* **What to produce**
The response must consist of the lines below from the one with "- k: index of" through the one with "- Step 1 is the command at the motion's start", exactly as they appear and with both ends kept.
[Record excerpts — start]
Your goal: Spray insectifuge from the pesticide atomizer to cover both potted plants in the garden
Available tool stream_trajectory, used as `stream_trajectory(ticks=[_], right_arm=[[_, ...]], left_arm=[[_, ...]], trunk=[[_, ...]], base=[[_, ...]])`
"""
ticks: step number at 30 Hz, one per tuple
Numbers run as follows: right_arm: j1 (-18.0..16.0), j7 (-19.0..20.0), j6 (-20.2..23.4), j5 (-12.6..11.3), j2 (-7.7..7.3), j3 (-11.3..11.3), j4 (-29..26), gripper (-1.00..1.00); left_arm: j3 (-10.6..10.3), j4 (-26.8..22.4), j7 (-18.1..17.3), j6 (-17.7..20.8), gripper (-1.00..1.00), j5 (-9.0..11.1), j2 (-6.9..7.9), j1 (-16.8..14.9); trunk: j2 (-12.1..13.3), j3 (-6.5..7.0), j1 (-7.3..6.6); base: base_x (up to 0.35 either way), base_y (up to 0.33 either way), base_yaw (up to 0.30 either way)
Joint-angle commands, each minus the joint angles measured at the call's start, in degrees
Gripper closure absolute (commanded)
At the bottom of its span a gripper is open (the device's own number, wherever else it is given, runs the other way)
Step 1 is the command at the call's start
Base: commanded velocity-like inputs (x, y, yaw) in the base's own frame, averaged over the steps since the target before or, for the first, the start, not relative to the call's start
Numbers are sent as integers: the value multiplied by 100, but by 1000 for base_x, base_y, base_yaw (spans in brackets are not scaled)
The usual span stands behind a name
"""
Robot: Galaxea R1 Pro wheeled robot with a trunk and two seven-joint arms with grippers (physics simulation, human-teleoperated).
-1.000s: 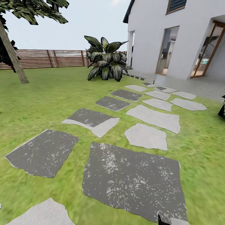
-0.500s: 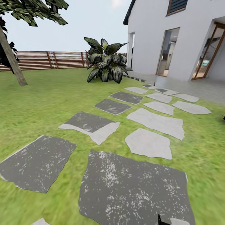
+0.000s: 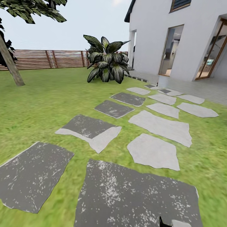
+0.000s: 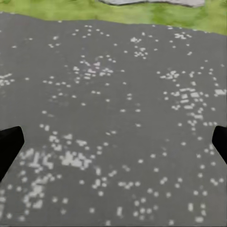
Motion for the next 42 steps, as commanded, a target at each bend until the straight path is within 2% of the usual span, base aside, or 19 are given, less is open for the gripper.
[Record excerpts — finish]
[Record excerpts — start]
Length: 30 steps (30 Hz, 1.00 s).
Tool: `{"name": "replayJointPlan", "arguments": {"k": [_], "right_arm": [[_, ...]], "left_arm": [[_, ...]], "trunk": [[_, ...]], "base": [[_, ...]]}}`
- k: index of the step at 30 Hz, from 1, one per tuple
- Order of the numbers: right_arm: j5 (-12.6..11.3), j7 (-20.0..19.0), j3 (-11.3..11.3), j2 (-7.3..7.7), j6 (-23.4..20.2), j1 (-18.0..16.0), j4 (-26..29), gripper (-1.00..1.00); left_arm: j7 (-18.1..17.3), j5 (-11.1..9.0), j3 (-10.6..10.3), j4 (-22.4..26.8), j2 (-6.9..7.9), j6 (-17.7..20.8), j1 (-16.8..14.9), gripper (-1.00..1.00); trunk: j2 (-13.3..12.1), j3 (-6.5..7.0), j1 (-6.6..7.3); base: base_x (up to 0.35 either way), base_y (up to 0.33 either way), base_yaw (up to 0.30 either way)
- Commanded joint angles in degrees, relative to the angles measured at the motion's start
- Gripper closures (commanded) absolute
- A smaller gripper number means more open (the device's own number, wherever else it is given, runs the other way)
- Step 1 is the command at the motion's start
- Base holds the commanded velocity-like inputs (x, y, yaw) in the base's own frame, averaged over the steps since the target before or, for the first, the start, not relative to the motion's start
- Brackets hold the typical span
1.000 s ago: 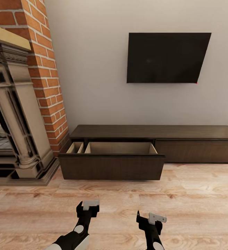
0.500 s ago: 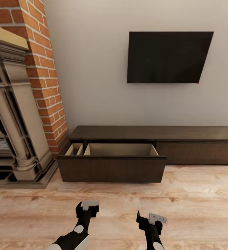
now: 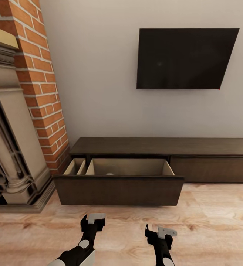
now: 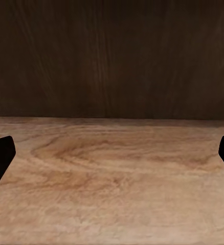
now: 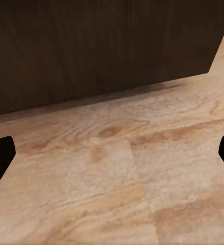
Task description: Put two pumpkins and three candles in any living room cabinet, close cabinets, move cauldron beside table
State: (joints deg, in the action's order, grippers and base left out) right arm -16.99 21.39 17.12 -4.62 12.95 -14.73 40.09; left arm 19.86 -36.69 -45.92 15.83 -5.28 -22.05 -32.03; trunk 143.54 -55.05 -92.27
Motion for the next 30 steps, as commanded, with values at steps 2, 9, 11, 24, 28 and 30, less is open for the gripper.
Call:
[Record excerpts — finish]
* **Expected answer**
- k: index of the step at 30 Hz, from 1, one per tuple
- Order of the numbers: right_arm: j5 (-12.6..11.3), j7 (-20.0..19.0), j3 (-11.3..11.3), j2 (-7.3..7.7), j6 (-23.4..20.2), j1 (-18.0..16.0), j4 (-26..29), gripper (-1.00..1.00); left_arm: j7 (-18.1..17.3), j5 (-11.1..9.0), j3 (-10.6..10.3), j4 (-22.4..26.8), j2 (-6.9..7.9), j6 (-17.7..20.8), j1 (-16.8..14.9), gripper (-1.00..1.00); trunk: j2 (-13.3..12.1), j3 (-6.5..7.0), j1 (-6.6..7.3); base: base_x (up to 0.35 either way), base_y (up to 0.33 either way), base_yaw (up to 0.30 either way)
- Commanded joint angles in degrees, relative to the angles measured at the motion's start
- Gripper closures (commanded) absolute
- A smaller gripper number means more open (the device's own number, wherever else it is given, runs the other way)
- Step 1 is the command at the motion's start

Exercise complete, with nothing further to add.